All this allows the waste to be buried for thousands of years in a safe manner, and WCS benefits by being able to sell the space inside from anywhere from $1,000 up to $10,000 per cubic foot.

The pit where the waste is stored.
The pit where the waste is stored.

Low-level nuclear waste is a term that includes contaminated tools, protective clothing, used-up filters for radioactive water, hospital and laboratory wastes, and also all debris (radioactive steel and concrete) from demolished nuclear power plants. Demand is expected to start to grow as more nuclear reactors around the country approach the end of their lives and demolition crews move in.

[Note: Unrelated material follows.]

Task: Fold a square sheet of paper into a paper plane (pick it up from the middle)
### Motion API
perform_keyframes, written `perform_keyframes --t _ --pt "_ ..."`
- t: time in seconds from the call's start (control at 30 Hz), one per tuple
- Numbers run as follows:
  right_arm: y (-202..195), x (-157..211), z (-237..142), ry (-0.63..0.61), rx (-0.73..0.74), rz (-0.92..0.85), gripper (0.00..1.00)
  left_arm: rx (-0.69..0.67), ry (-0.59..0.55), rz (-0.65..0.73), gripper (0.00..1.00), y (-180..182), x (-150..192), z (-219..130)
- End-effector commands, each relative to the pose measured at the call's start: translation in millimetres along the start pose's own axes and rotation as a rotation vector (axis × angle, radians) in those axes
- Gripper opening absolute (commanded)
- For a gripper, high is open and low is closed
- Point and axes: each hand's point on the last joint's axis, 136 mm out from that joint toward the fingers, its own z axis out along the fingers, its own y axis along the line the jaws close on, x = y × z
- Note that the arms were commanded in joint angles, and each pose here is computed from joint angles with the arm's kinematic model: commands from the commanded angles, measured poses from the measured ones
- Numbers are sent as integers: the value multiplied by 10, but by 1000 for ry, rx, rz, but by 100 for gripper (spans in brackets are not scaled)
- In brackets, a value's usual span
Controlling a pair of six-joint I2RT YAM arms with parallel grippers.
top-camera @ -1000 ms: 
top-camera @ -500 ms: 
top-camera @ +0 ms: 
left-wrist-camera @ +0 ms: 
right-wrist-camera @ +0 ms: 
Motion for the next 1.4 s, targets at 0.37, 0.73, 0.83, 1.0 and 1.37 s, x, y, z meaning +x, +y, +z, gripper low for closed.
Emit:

In 2013 alone, utilities around the country announced the retirement of five reactors, a decision partially forced by the low electricity prices that. The Vermont Yankee reactor is 41 years old and will soon close down, whereupon it will send thousands of tons of debris to the Texas site for safe disposal.

Environmentalists have mixed views over WCS. Scott A. Kovac, the operations and research director at Nuclear Watch New Mexico, who has been critical of the disposal operations at the Los Alamos National Laboratory, said that he "was impressed with their (WCS') low-level waste cell," and noted that it was "a generation above anything at Los Alamos."

However Tom Smith, an environment specialist who leads Public Citizen Texas, noted his concern about the location of a local aquifer that had once been mapped to run under the site. A more recent map showed that the aquifer ended before the site began, but Smith called into the credentials of this map, based on the fact that the chancellor for the Texas Tech University System was once a lobbyist for WCS.